▶ _WHAT THE TASK ASKS_
Search the records that follow and extract every line containing the string "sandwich".

▶ _RECORDS SHOWN_
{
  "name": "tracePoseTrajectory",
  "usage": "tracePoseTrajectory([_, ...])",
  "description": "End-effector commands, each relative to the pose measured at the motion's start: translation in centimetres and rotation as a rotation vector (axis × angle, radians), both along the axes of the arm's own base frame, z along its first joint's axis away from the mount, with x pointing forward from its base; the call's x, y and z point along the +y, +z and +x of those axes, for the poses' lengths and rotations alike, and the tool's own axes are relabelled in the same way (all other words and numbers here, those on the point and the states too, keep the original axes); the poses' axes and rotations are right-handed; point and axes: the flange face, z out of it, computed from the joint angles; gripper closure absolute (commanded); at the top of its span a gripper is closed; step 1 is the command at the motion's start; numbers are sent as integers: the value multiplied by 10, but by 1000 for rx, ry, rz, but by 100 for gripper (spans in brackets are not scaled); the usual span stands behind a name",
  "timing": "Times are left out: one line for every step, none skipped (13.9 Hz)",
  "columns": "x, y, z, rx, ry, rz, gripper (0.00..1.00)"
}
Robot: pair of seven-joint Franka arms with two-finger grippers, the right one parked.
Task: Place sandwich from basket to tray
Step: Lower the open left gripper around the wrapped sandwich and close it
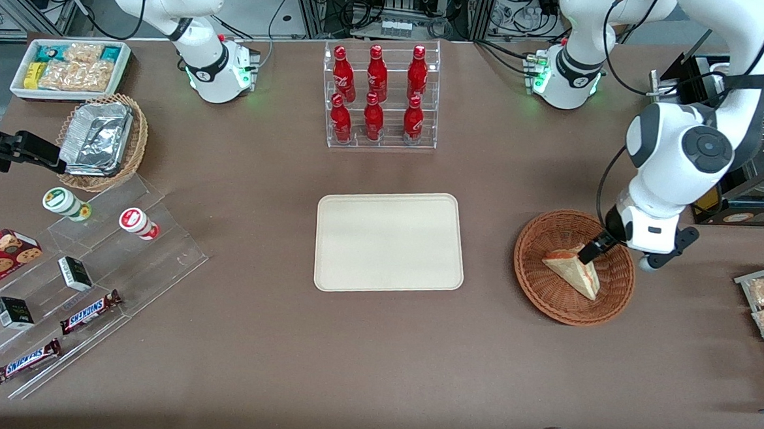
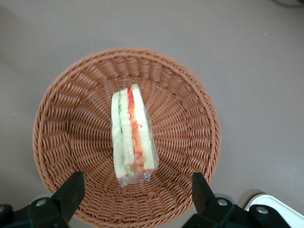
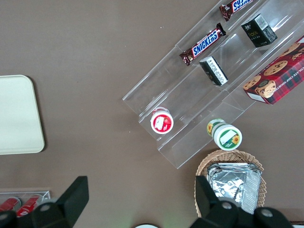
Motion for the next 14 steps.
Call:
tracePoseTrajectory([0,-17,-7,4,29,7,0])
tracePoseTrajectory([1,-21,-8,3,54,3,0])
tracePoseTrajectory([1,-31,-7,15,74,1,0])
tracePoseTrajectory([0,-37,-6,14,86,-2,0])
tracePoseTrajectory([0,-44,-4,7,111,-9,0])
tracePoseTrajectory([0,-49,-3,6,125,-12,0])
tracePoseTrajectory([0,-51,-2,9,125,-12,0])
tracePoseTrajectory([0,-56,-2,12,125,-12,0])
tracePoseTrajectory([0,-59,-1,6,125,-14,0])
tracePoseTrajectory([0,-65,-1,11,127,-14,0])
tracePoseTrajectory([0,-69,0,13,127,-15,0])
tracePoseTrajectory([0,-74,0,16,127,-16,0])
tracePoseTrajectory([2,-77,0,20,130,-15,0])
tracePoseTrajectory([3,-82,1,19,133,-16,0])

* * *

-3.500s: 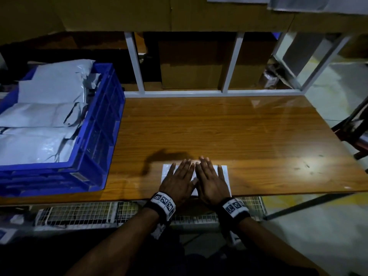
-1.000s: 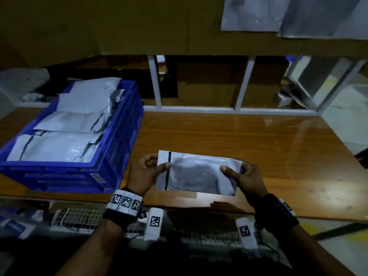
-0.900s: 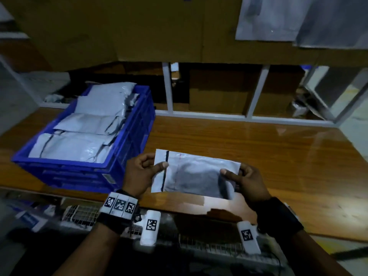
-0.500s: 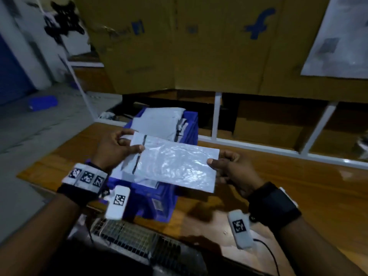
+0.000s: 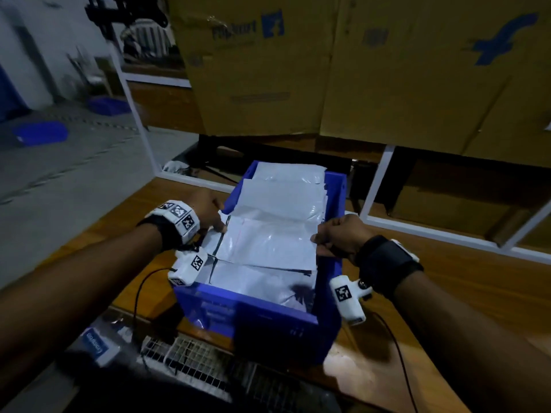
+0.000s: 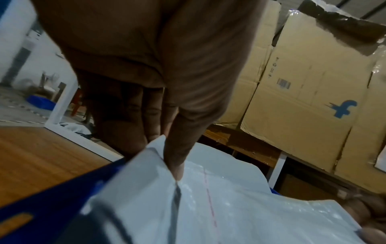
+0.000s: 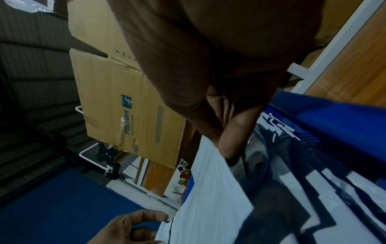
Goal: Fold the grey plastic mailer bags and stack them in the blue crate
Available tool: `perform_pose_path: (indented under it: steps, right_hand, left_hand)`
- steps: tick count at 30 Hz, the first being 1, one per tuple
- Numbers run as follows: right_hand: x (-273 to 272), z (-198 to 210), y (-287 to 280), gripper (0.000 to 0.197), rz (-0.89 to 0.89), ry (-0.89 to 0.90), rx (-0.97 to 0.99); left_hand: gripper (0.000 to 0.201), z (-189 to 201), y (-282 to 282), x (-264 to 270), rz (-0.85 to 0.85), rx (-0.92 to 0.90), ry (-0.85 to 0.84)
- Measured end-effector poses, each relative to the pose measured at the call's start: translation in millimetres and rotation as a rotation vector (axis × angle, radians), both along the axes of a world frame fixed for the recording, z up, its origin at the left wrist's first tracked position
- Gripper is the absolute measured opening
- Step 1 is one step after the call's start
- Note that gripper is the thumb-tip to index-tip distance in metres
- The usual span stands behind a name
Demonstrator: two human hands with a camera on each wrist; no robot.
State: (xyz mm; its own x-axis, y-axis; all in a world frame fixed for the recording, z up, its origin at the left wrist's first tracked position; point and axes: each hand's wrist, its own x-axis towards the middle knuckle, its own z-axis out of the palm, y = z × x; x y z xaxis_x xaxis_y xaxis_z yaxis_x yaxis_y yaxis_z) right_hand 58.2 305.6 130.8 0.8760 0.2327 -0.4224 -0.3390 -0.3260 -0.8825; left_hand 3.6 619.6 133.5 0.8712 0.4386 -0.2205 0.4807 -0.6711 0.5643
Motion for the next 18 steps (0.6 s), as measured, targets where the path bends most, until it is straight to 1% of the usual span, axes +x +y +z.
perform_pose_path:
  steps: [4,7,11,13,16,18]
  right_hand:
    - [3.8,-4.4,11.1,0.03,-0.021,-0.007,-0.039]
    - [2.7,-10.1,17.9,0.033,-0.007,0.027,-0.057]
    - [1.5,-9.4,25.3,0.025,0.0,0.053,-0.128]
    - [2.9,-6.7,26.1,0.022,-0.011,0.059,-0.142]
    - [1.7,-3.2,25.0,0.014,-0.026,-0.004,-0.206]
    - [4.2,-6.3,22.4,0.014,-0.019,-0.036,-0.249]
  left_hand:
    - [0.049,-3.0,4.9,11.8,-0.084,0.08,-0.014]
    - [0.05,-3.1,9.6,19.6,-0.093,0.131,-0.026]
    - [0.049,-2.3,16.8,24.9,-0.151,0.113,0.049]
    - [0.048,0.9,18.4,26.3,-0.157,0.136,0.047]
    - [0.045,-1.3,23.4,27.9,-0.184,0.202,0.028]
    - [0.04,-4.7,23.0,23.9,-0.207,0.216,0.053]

▶ _YOUR RESPONSE_
Task: Place sandwich from basket to tray
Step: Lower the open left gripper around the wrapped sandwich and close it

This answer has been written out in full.